▸ Assigned task
In the copy, include no images. Reproduce the entries exactly.

Source data
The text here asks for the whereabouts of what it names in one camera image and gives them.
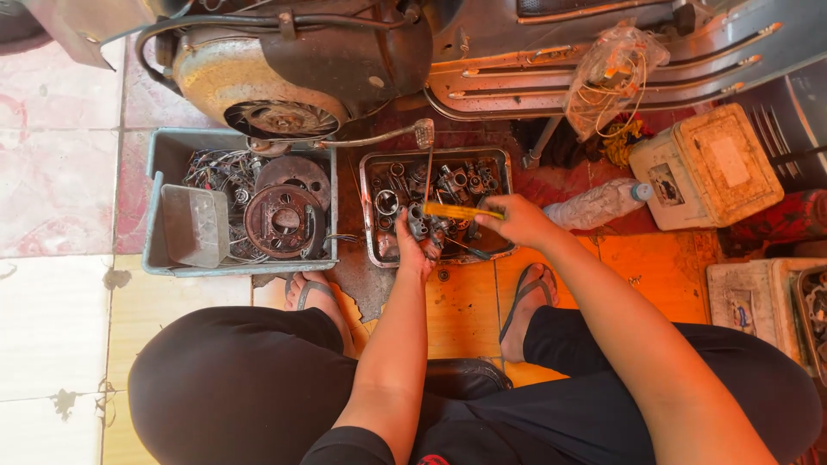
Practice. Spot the person's left hand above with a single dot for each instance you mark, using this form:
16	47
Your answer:
411	248

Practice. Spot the person's right hand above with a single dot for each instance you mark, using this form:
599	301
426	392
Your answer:
524	223

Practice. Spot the grey metal carburetor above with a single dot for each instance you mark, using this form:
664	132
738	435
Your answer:
421	226

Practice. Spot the yellow toothbrush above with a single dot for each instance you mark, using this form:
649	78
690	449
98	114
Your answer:
455	211

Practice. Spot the crumpled plastic water bottle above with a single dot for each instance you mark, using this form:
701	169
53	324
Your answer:
594	203

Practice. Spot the grey right flip-flop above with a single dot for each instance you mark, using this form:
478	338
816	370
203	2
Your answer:
517	300

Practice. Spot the grey flip-flop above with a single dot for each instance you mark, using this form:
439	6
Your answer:
315	289
517	300

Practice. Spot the scooter centre stand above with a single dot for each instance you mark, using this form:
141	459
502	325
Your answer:
539	145

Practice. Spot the person's right foot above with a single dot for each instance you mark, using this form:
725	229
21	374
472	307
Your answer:
526	310

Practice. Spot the person's foot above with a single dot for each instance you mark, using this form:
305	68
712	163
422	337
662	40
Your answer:
526	310
323	307

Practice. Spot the grey left flip-flop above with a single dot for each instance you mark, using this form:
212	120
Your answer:
315	289

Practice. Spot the person's left foot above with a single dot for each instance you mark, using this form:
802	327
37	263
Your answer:
323	307

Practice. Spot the chrome kick starter lever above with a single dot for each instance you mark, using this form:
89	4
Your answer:
381	137

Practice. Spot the yellow rag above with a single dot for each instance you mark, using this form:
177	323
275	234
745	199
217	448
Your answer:
621	143

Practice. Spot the rusty brake drum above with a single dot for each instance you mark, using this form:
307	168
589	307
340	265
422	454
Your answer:
284	223

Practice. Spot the rusty round backing plate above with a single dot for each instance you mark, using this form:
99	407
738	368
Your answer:
294	171

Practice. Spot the black stool seat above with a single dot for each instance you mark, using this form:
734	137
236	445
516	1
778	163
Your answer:
468	378

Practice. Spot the grey scooter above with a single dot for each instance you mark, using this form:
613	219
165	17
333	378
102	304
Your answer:
491	71

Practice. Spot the dirty white tin box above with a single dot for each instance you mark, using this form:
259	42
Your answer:
753	303
711	165

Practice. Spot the person's black trousers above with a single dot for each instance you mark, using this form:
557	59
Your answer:
245	387

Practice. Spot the small grey plastic tub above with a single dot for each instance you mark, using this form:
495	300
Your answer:
194	226

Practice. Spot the dirty scooter engine fan cover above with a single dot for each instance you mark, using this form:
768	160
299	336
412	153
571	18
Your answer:
258	84

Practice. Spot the grey plastic crate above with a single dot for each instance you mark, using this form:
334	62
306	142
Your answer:
155	213

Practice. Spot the red patterned cloth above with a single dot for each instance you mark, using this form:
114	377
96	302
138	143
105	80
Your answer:
785	223

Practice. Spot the metal tray of parts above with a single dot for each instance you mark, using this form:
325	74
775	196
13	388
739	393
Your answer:
815	316

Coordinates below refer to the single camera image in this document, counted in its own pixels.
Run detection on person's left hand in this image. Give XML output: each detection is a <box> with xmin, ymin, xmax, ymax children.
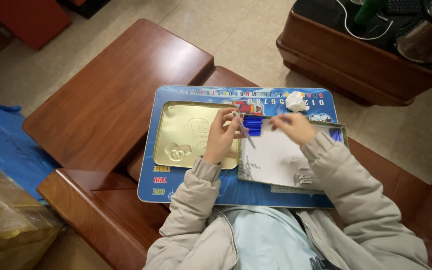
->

▸ Answer for this exercise
The text here asks for the whereabouts of what it names in one camera image and gives them.
Practice. Spot the person's left hand above with a single dot for each instance you mark, using this form:
16	47
Your answer:
411	248

Practice. Spot the person's right hand above with a single dot for each instance you mark, using this form:
599	301
426	392
Your answer:
524	223

Practice. Spot the grey metal carburetor above with a single dot for each instance you mark, using this form:
664	132
738	435
Your answer:
421	226

Practice. Spot the yellow toothbrush above with a single dot for each instance you mark, using this form:
649	78
690	449
98	114
Your answer:
455	211

Practice. Spot the crumpled plastic water bottle above with a single dot for each instance you mark, using this form:
701	169
53	324
Your answer:
594	203

Practice. Spot the grey right flip-flop above with a single dot for each instance you mark, using this form:
478	338
816	370
203	2
Your answer:
517	300

Practice. Spot the grey flip-flop above with a single dot for each instance you mark, using this form:
439	6
Your answer:
315	289
517	300

Practice. Spot the scooter centre stand above with a single dot for each instance you mark, using this form:
141	459
502	325
Your answer:
539	145

Practice. Spot the person's right foot above with a single dot for each instance you mark, using this form:
725	229
21	374
472	307
Your answer:
526	310

Practice. Spot the person's foot above with a single dot for each instance you mark, using this form:
305	68
712	163
422	337
662	40
Your answer:
526	310
323	307

Practice. Spot the grey left flip-flop above with a single dot for each instance you mark, using this form:
212	120
Your answer:
315	289

Practice. Spot the person's left foot above with a single dot for each instance you mark, using this form:
802	327
37	263
Your answer:
323	307

Practice. Spot the chrome kick starter lever above with a single dot for each instance you mark, using this form:
89	4
Your answer:
381	137

Practice. Spot the yellow rag above with a single dot for each instance you mark, using this form:
177	323
275	234
745	199
217	448
Your answer:
621	143

Practice. Spot the rusty brake drum above with a single dot for each instance you mark, using this form:
307	168
589	307
340	265
422	454
Your answer:
284	223

Practice. Spot the rusty round backing plate above with a single dot for each instance you mark, using this form:
99	407
738	368
Your answer:
294	171

Practice. Spot the black stool seat above with a single dot for each instance you mark, using this form:
734	137
236	445
516	1
778	163
Your answer:
468	378

Practice. Spot the grey scooter above with a single dot for each instance you mark, using this form:
613	219
165	17
333	378
102	304
Your answer:
491	71

Practice. Spot the dirty white tin box above with a single dot for each instance you mark, using this form:
259	42
Your answer:
753	303
711	165

Practice. Spot the person's black trousers above with a single dot for each instance you mark, using this form:
557	59
Your answer:
245	387

Practice. Spot the small grey plastic tub above with a single dot for each instance you mark, using this form:
495	300
Your answer:
194	226

Practice. Spot the dirty scooter engine fan cover above with a single dot for each instance you mark, using this form:
768	160
299	336
412	153
571	18
Your answer:
258	84

Practice. Spot the grey plastic crate above with a single dot for each instance you mark, using this form:
334	62
306	142
Your answer:
155	213

Practice. Spot the red patterned cloth above with a single dot for each instance you mark, using this form:
114	377
96	302
138	143
105	80
Your answer:
785	223

Practice. Spot the metal tray of parts above with a single dot for each instance you mark, using this form:
325	74
775	196
13	388
739	393
Your answer:
815	316

Coordinates below refer to the single camera image in this document, counted in its own pixels.
Run detection on person's left hand in this image. Give XML output: each detection is a <box> with xmin, ymin, xmax, ymax children.
->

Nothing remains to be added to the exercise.